**Given data**

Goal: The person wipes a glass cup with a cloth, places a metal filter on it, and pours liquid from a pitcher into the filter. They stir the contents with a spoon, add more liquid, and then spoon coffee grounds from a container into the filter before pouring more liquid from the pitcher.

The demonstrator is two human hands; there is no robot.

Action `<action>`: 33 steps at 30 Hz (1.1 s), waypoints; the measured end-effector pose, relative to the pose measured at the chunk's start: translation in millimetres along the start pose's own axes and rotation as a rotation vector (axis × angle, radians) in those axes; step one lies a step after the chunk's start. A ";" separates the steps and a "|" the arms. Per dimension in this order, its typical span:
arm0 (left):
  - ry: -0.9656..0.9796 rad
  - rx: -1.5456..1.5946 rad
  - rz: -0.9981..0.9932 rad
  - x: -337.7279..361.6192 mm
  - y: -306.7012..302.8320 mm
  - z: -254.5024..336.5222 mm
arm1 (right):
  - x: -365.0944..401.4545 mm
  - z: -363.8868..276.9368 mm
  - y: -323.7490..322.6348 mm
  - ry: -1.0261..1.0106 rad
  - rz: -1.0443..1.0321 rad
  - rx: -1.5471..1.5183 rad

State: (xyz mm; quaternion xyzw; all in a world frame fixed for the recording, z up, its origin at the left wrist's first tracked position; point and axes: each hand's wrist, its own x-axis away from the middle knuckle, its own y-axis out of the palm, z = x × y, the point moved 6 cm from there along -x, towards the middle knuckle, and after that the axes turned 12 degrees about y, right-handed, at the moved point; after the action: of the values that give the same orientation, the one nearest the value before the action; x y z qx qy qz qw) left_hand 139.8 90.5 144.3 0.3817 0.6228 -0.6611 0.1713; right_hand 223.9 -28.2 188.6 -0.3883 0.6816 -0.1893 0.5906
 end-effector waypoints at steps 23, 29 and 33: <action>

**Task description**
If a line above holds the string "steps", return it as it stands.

**Expected answer**
Action `<action>`: 33 steps at 30 Hz (1.1 s), waypoints; the measured end-effector pose, relative to the pose measured at the chunk's start: translation in millimetres along the start pose's own axes and rotation as a rotation vector (axis × angle, radians) in those axes; step one lies a step after the chunk's start. A ";" separates the steps and a "|" the arms. Per dimension in this order, its typical span:
 end-effector waypoints at steps 23, 29 and 33: <action>

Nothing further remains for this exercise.